I have a XML which has some non printable ascii characters like ¢ìÂíÄ . When I try to remove it using replaceAll("([^\p{ASCII}])","") I'm getting result as &#199 ;&#233 ; something like this for the non printable ascii characters. But I need to remove these characters completely.

Please anyone guide me on this Thanks in advance.

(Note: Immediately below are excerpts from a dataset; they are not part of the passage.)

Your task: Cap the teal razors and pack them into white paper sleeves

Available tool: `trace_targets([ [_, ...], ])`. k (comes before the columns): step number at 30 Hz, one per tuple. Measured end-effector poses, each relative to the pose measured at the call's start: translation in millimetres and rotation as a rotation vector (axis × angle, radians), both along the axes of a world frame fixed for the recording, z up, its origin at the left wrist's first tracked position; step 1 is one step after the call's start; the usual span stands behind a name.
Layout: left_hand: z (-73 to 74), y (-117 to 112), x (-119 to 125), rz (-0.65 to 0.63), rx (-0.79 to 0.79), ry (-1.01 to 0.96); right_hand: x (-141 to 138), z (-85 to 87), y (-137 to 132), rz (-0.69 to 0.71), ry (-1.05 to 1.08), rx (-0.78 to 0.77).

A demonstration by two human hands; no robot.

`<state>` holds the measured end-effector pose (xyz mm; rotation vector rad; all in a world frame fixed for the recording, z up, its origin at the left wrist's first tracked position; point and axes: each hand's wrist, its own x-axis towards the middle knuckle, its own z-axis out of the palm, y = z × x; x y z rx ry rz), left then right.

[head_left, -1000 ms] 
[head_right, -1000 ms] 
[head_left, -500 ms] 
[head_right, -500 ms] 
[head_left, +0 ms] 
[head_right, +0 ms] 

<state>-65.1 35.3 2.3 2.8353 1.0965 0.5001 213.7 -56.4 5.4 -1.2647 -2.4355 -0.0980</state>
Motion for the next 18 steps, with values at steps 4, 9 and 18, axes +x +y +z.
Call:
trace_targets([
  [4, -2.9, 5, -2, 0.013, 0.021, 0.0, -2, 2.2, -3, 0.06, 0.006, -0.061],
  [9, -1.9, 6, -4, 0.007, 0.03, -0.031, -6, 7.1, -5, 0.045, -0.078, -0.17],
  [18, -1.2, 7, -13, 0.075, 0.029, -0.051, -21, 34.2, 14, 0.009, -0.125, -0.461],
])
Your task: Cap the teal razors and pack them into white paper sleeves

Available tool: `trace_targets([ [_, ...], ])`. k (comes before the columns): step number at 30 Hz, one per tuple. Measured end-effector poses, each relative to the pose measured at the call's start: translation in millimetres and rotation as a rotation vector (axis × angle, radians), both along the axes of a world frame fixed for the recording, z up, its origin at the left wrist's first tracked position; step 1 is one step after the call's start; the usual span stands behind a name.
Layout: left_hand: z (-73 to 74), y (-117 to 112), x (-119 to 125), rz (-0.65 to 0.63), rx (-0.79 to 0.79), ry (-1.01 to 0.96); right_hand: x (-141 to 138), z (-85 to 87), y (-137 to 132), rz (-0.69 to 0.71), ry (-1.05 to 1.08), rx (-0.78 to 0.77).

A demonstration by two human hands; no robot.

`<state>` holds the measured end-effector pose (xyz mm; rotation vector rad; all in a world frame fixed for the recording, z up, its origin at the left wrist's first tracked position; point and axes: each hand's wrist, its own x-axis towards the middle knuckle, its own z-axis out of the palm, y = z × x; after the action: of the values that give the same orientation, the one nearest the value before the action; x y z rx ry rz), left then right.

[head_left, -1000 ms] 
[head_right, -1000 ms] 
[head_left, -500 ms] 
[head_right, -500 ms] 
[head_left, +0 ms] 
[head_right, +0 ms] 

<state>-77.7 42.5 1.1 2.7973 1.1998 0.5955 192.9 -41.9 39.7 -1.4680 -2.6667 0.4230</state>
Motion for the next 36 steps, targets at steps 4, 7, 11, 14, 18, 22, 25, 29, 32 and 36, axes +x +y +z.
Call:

  • The "non-printable" ASCII characters are printable since you printed them in your question. Perhaps you mean non-English ASCII characters. Define the set of "printable" ASCII characters and replace any other character with a missing character. Yes, that means writing code and not relying on complex regular expressions. – Gilbert Le Blanc Dec 20 '22 at 12:32
  • Hi Thanks for your response.. You mean read each character and replace with any other character ? – Bala murugan Dec 20 '22 at 12:35
  • Does this answer your question? [How can I replace non-printable Unicode characters in Java?](https://stackoverflow.com/questions/6198986/how-can-i-replace-non-printable-unicode-characters-in-java) – Tasos P. Dec 20 '22 at 12:37
  • Yes, read an input `String`, check each character against your array of "printable" characters, and pass along only the "approved" characters to an output `String`. – Gilbert Le Blanc Dec 20 '22 at 12:40
  • 1
    This seems odd, almost like an [xy problem](https://xyproblem.info/). Why would you want to throw away data, especially without regards for context, i.e., in which XML element it appears? That said, if you get the non-ascii characters as xml entities, you could try a regex for that, like `"\d{3};"`. A [mcve] would be helpful. – Robert Dec 20 '22 at 15:13

1 Answers1

1

Use the replaceAll method of the String class to replace all non-printable ASCII characters with an empty string. Non-printable ASCII characters are those with ASCII code values below 32, except for 9 (tab), 10 (newline), and 13 (carriage return).

[^\x09\x0A\x0D\x20-\x7E]

try adding this regex...